The clinical features of the MPSs result from lysosomal accumulation of partially degraded or undegraded GAGs and typically include coarse facies, corneal clouding, organomegaly, joint stiffness, dysostosis multiplex, hernias, short stature, and, in some disorders, mental retardation. [1, 2] The specific enzymatic deficiency and the resultant pattern of GAG degradation products determine the phenotype of each disorder. In general, dermatan, keratan, and chondroitin sulfate degradation products are associated with visceral manifestations, whereas the accumulation of heparan sulfate degradation products may be associated with mental deficiency.



MPS VI is characterized by progressive connective-tissue organ involvement that results from continuous storage of dermatan sulfate in the skeleton, heart valves, spleen, liver, lung, dura, and cornea. Pathological examination of affected tissues reveals the presence of engorged lysosomes. Patients appear healthy at birth and have accelerated growth in the first year, followed by deceleration and short stature later in childhood. The diagnosis is usually made in early childhood when organomegaly, corneal clouding, coarse features, enlarged tongue, frequent respiratory illness or otitis media, and joint stiffness are all apparent.
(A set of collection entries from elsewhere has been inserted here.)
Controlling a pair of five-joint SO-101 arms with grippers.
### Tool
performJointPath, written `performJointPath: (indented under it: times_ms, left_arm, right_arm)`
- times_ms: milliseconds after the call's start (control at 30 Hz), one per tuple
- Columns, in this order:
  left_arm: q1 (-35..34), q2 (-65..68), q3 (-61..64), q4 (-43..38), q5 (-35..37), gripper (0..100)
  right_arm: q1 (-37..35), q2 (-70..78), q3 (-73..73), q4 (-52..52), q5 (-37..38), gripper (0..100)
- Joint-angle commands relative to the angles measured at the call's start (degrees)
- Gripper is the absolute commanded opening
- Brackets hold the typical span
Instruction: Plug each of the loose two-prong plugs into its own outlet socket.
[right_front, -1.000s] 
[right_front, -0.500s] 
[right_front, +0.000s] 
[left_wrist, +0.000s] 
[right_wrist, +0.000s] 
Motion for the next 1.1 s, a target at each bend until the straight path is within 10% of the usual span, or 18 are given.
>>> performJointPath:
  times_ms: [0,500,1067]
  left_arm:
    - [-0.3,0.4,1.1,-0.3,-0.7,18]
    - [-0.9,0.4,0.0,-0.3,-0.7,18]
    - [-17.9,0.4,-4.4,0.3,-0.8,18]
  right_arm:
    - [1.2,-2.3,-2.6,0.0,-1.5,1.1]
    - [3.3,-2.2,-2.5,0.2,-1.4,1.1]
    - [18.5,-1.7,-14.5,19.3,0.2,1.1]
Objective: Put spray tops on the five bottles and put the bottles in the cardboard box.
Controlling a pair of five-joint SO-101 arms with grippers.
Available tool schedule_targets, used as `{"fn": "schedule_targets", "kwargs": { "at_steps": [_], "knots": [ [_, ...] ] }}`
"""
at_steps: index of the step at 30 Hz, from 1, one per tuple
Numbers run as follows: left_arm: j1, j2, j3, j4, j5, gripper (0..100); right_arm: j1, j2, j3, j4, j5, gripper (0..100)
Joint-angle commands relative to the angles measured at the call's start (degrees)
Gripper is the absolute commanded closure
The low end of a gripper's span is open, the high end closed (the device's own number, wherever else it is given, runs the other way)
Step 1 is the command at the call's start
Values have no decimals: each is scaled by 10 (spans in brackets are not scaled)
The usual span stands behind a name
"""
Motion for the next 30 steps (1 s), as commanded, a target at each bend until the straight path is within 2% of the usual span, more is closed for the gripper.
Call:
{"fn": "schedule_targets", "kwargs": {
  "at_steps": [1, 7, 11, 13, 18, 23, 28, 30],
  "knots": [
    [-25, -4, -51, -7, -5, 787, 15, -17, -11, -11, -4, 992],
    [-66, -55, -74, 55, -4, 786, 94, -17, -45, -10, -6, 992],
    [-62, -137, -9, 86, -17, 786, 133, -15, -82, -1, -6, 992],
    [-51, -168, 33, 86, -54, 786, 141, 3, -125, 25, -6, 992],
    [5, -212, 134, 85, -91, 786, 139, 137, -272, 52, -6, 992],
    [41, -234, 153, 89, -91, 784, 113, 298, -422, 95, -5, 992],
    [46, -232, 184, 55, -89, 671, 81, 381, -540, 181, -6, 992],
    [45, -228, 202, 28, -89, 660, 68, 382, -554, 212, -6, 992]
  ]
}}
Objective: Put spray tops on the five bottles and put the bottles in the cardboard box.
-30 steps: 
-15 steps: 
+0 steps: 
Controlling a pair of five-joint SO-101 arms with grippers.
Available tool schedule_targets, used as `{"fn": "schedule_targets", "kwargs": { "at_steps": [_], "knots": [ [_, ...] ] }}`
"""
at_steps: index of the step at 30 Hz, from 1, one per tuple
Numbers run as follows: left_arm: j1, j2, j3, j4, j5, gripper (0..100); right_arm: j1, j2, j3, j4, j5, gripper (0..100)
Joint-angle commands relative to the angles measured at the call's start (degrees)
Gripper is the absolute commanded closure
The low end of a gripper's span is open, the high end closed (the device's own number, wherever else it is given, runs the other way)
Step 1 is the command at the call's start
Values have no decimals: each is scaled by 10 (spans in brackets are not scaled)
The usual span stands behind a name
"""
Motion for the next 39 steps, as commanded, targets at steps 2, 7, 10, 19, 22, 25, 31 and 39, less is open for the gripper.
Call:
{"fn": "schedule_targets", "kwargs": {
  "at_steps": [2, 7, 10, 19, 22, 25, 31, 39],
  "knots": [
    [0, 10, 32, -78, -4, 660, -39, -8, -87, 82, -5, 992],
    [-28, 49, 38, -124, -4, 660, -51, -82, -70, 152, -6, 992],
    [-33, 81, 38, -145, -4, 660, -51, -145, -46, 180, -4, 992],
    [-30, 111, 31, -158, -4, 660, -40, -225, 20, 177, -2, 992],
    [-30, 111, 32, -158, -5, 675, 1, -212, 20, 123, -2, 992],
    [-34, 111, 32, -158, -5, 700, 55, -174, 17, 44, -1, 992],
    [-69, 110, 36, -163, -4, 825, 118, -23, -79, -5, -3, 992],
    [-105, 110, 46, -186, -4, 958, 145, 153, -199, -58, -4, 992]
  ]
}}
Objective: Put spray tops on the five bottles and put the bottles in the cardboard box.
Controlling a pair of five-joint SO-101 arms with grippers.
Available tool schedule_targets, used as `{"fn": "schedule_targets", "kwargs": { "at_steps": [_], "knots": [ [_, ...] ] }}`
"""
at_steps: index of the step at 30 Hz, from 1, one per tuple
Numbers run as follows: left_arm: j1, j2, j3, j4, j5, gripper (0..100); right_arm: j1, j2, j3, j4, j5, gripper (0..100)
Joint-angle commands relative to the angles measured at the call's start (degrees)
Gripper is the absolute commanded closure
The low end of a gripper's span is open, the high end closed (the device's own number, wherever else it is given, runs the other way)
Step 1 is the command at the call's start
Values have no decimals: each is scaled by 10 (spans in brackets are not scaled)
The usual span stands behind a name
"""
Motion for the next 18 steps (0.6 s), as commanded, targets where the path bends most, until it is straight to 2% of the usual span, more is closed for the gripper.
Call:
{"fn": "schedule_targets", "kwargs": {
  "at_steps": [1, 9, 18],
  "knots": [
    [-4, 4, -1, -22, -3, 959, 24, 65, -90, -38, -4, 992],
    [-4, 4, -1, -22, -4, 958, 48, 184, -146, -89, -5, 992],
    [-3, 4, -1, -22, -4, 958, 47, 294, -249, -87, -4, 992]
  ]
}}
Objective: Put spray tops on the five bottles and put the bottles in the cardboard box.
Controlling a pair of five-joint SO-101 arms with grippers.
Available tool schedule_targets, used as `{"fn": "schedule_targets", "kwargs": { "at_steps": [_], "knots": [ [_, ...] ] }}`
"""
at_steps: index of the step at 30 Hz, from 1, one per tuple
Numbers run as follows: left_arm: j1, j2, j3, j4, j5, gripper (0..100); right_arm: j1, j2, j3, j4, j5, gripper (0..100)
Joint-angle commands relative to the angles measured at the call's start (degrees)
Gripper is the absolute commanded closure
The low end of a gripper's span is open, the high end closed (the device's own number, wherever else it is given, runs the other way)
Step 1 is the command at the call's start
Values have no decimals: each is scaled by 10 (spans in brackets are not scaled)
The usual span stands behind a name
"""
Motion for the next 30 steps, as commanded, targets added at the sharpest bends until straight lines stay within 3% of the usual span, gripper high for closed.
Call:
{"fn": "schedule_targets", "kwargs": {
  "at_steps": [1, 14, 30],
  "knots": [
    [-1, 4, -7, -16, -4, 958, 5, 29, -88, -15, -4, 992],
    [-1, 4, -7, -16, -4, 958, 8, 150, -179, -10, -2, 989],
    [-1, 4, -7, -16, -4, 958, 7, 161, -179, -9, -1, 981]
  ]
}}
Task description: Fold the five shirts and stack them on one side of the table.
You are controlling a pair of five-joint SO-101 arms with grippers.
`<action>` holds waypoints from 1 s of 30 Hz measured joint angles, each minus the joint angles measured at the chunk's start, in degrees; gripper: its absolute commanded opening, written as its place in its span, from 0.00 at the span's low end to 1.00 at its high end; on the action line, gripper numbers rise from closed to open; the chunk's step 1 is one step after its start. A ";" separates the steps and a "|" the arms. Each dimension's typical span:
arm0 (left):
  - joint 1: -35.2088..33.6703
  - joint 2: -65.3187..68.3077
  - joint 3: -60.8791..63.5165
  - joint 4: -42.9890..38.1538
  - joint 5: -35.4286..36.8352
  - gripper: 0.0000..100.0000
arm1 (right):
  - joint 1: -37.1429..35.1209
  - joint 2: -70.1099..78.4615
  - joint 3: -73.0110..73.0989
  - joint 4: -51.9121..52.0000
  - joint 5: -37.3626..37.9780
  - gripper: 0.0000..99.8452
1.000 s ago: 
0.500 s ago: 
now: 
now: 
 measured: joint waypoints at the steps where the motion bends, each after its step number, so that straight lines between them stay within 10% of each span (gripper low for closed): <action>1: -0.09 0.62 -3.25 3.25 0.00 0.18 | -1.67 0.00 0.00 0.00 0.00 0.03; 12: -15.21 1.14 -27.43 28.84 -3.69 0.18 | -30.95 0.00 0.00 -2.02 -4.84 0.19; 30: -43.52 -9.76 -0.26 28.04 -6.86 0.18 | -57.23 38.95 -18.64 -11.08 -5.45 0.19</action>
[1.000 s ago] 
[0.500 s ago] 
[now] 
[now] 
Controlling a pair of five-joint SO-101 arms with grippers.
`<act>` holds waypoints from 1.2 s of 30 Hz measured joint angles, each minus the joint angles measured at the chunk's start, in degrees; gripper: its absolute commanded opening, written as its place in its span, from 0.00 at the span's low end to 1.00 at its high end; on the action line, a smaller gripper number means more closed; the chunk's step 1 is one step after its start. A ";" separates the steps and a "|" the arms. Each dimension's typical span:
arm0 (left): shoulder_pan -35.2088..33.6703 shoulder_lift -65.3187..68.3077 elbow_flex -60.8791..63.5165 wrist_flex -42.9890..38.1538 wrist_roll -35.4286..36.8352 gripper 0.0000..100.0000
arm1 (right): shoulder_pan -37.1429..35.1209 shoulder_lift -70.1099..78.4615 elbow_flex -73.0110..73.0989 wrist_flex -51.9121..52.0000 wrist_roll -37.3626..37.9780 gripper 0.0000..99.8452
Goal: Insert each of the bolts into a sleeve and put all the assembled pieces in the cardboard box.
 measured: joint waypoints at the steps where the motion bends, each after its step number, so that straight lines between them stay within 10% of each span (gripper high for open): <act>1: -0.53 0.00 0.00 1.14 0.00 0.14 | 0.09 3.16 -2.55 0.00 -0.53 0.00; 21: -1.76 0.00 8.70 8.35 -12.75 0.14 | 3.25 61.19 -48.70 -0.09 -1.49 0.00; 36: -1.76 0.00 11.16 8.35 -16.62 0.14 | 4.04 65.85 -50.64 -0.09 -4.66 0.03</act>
Other complications include hearing loss, chronic respiratory tract infections, sleep apnea, pulmonary hypertension, hydrocephalus, rapid-onset blindness, and cardiac valve insufficiency or stenosis.




United States

The MPSs are rare disorders, and data concerning incidence are not widely available.


Several reports provide estimates of MPS VI incidence outside the United States. An Australian survey reported an incidence rate of 1 per 248,000 births from 1980-1996. [3] Reports from Germany, and northern Portugal noted birth incidences of 1 case per 432,610 births and 1 case per 238,095 births, respectively. [4, 5] A survey of MPS VI in the Asia-Pacific region illustrates the paucity of information and the need for improved communication and sharing of information. [6] A study in Brazil produced evidence in favor of community-based screening. [7]


MPS VI is characterized by substantial morbidity because of progressive accumulation of GAGs.

Although mental development is normal, physical and visual defects can adversely affect psychomotor development.

Growth may be normal for the first few years of life but then stops, resulting in dwarfism.

Most patients have corneal clouding, which can interfere with vision. Sudden vision loss can occur and is related to increased intracranial pressure or possible compression of the optic nerve.

Restricted joint movement is a common feature, and patients develop claw-hand deformities due to contractures.

Cardiac involvement includes aortic and mitral valve dysfunction.

Skeletal changes are typified by dysostosis multiplex.

Cervical cord compression due to bony abnormality, atlanto-axial instability, and thickening of the dura can lead to extremity pain, loss of motor function and sensation in extremities, or both.

Patients may also have restrictive airway disease, obstructive airway disease, or both.

Age at death varies, and mild forms of the disease have been described with prolonged survival.


MPS VI is panethnic, although increased birth frequency has been reported in certain populations (Turkish population living in Germany). [4]


MPS VI is inherited as an autosomal recessive trait and appears equally in males and females.


MPS VI is an inherited disorder that typically manifests in early childhood with retarded growth, dysostosis multiplex, inguinal or umbilical hernias, recurrent respiratory illness, hepatosplenomegaly, and coarse facial features.